Task requirements – Find the string "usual" in the records. Copy every line it appears in.

Entries shown –
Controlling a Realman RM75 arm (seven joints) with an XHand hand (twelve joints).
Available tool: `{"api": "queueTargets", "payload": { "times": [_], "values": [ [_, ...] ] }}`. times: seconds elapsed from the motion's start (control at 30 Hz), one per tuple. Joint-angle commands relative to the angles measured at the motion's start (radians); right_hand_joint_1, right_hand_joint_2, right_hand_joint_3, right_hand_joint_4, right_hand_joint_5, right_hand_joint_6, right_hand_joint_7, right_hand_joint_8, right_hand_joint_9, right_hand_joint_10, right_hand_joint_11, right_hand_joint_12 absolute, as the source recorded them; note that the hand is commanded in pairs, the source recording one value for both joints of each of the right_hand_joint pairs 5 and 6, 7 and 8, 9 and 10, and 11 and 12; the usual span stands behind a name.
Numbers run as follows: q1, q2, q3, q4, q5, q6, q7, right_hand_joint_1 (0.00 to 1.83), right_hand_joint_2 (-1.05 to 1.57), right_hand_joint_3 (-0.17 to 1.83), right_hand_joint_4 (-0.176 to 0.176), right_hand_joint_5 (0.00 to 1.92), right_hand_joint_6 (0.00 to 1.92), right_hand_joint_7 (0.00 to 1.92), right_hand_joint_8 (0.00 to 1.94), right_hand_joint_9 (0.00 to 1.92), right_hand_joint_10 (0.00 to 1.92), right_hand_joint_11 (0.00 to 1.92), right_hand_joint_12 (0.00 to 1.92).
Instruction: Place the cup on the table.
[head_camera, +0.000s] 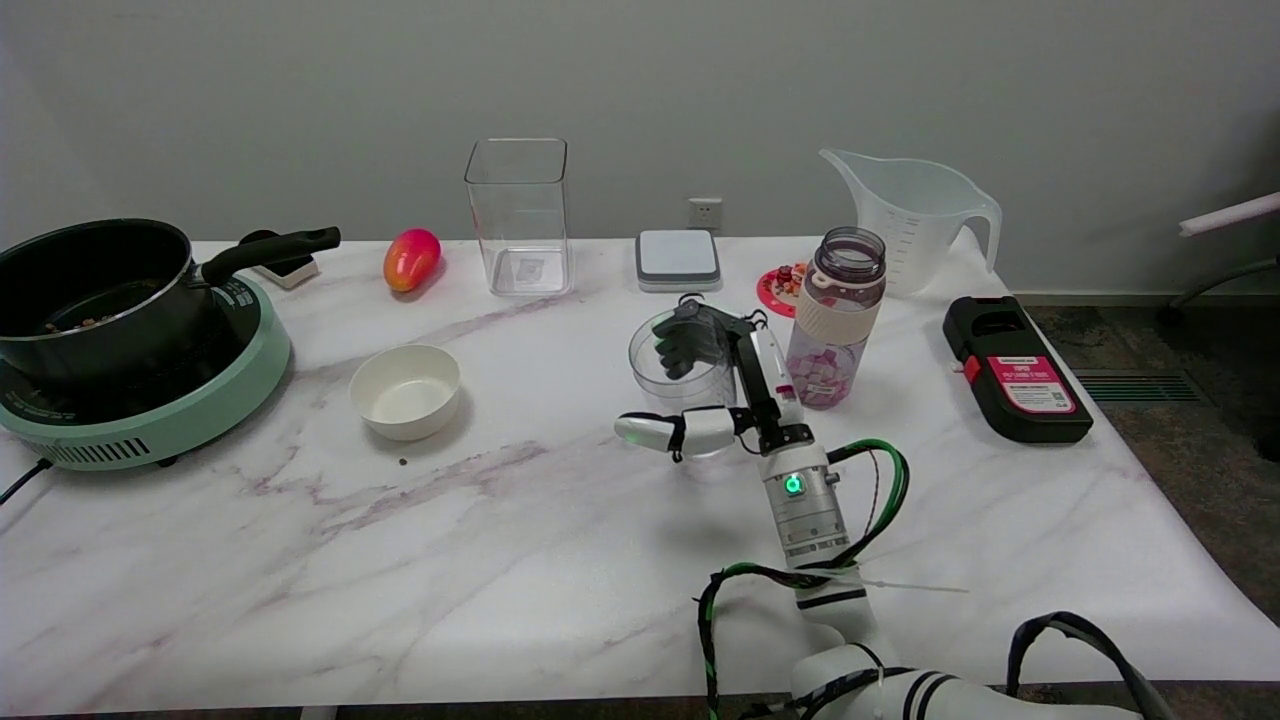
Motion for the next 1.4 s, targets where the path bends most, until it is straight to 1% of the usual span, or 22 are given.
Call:
{"api": "queueTargets", "payload": {
  "times": [0.03, 0.4, 0.57, 0.63, 0.7, 0.77, 0.83, 0.93, 1.03, 1.1, 1.33, 1.4],
  "values": [
    [-0.009, -0.047, -0.001, -0.154, -0.046, 0.141, 0.095, 1.21, 1.37, 0.36, 0.0, 1.46, 1.46, 1.55, 1.55, 1.49, 1.49, 1.3, 1.3],
    [-0.042, -0.054, 0.0, -0.156, -0.049, 0.131, 0.117, 1.19, 1.39, 0.35, 0.0, 1.46, 1.46, 1.55, 1.55, 1.49, 1.49, 1.3, 1.3],
    [-0.044, -0.054, 0.004, -0.16, -0.044, 0.127, 0.128, 1.21, 1.31, 0.44, 0.0, 1.41, 1.41, 1.54, 1.54, 1.48, 1.48, 1.29, 1.29],
    [-0.046, -0.052, 0.005, -0.159, -0.044, 0.127, 0.128, 1.25, 1.15, 0.57, 0.0, 1.31, 1.31, 1.49, 1.49, 1.43, 1.43, 1.26, 1.26],
    [-0.046, -0.049, 0.006, -0.157, -0.043, 0.127, 0.13, 1.26, 0.97, 0.66, 0.0, 1.2, 1.2, 1.43, 1.43, 1.37, 1.37, 1.22, 1.22],
    [-0.046, -0.048, 0.01, -0.155, -0.043, 0.127, 0.13, 1.26, 0.84, 0.67, 0.0, 1.13, 1.13, 1.38, 1.38, 1.32, 1.32, 1.18, 1.18],
    [-0.046, -0.048, 0.014, -0.154, -0.043, 0.127, 0.13, 1.28, 0.72, 0.61, 0.0, 1.02, 1.02, 1.32, 1.32, 1.26, 1.26, 1.15, 1.15],
    [-0.046, -0.047, 0.015, -0.153, -0.041, 0.129, 0.13, 1.29, 0.53, 0.58, 0.0, 0.94, 0.94, 1.25, 1.25, 1.2, 1.2, 1.1, 1.1],
    [-0.047, -0.045, 0.015, -0.153, -0.036, 0.13, 0.13, 1.25, 0.21, 0.81, 0.0, 0.88, 0.88, 1.15, 1.15, 1.09, 1.09, 0.99, 0.99],
    [-0.05, -0.045, 0.015, -0.153, -0.032, 0.132, 0.13, 1.24, 0.12, 0.89, 0.0, 0.85, 0.85, 1.12, 1.12, 1.04, 1.04, 0.94, 0.94],
    [-0.058, -0.046, 0.026, -0.153, -0.032, 0.134, 0.13, 1.22, -0.05, 1.07, 0.0, 0.82, 0.82, 1.07, 1.07, 0.93, 0.93, 0.84, 0.84],
    [-0.058, -0.047, 0.027, -0.153, -0.032, 0.133, 0.131, 1.22, -0.13, 1.16, 0.0, 0.81, 0.81, 1.01, 1.01, 0.84, 0.84, 0.77, 0.77]
  ]
}}
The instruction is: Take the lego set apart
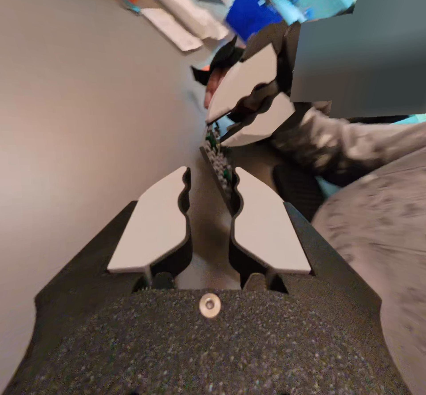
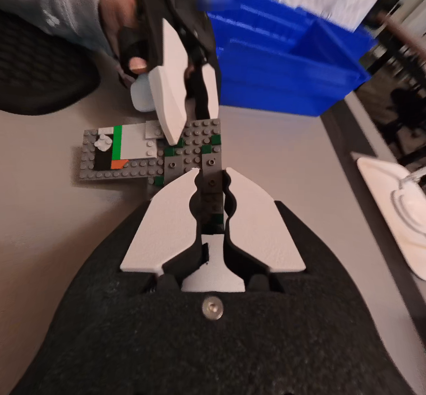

Response –
Available tool: `{"api": "queueTargets", "payload": { "times": [_], "values": [ [_, ...] ] }}`. times: seconds elapsed from the motion's start (control at 30 Hz), one per tuple. Joint-angle commands relative to the angles measured at the motion's start (radians); right_hand_joint_1, right_hand_joint_2, right_hand_joint_3, right_hand_joint_4, right_hand_joint_5, right_hand_joint_6, right_hand_joint_7, right_hand_joint_8, right_hand_joint_9, right_hand_joint_10, right_hand_joint_11, right_hand_joint_12 absolute, as the source recorded them; note that the hand is commanded in pairs, the source recording one value for both joints of each of the right_hand_joint pairs 5 and 6, 7 and 8, 9 and 10, and 11 and 12; the usual span stands behind a name.
Motion for the next 1.4 s, targets where the path bends most, until it is straight to 1% of the usual span, or 22 are given.

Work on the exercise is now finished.